I've also seen HPC teams try to build self-service platforms and deliver bash scripts behind a wiki page. No API, no monitoring dashboards, no infrastructure-as-code, no CI/CD. They manage clusters with SSH and Ansible playbooks run from someone's laptop. It works until the team grows past five people or the cluster grows past fifty nodes.

Both communities have real expertise. Both have blind spots.

What Cloud Engineers Get Wrong About Bare Metal

If you come from the cloud-native world, here's what you're probably missing.

Bare metal is not "cloud without the abstraction." When I was building HPCFLOW on OpenStack Ironic, I spent half the first year on firmware: BIOS misconfigurations, IPMI edge cases, NIC firmware version mismatches, drives that report different capabilities depending on which PCIe slot they're in. None of this exists in the cloud because AWS already solved it for you. On bare metal, it's your problem.

The kernel matters. The CPU governor setting matters. NUMA topology matters. When your workload spans 64 cores across two sockets, whether you pin processes to the right NUMA domain determines whether you get 90% efficiency or 60%. That's not a marginal difference. That's a third of your compute wasted.

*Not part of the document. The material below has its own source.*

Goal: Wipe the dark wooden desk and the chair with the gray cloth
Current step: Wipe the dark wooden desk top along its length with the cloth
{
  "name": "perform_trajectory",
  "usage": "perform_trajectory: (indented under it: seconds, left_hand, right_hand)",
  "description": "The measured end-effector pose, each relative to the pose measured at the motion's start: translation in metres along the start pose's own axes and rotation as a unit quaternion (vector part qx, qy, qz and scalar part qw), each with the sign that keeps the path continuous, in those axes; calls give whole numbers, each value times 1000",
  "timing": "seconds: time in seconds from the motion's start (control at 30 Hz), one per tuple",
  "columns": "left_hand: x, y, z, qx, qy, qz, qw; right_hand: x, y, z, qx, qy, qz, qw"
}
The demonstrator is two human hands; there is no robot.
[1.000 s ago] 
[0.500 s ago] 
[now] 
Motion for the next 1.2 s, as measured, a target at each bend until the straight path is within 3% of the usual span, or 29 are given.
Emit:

MPI workloads break cloud assumptions. Cloud architectures assume loose coupling. Microservices communicate over HTTP. If a request takes 5ms instead of 1ms, nobody notices.

MPI is tightly coupled. Hundreds of processes synchronise state every few milliseconds. An all-reduce operation across 256 GPUs waits for the slowest participant. If one node has a marginal InfiniBand link adding 50 microseconds of latency, every GPU in the cluster pays that penalty on every synchronisation step. Over a training run that takes days, those microseconds compound into hours.

Cloud engineers hear "microseconds" and think it doesn't matter. In MPI workloads, it's everything.

Job scheduling is not container orchestration. Kubernetes schedules pods that run for seconds to hours, mostly independently. SLURM schedules jobs that run for hours to days, with complex inter-dependencies, fair-share scheduling across research groups, preemption with checkpoint/restart, backfill that packs small jobs into gaps left by large reservations, and topology-aware placement ensuring MPI ranks are on nodes connected through the fewest switch hops.

Kubernetes is getting better at batch workloads — Kueue, Volcano. But these are bolted onto a system designed for services. SLURM was built for batch from the ground up with two decades of production hardening behind it.

The network is the computer. In cloud, you get 25 Gbps Ethernet and it's fine. In HPC, the interconnect is the single most important infrastructure decision you'll make. InfiniBand delivers 400 Gb/s at sub-microsecond latency with RDMA — bypassing the kernel network stack entirely. The difference between distributed training over Ethernet and InfiniBand can be 3-5x in total training time.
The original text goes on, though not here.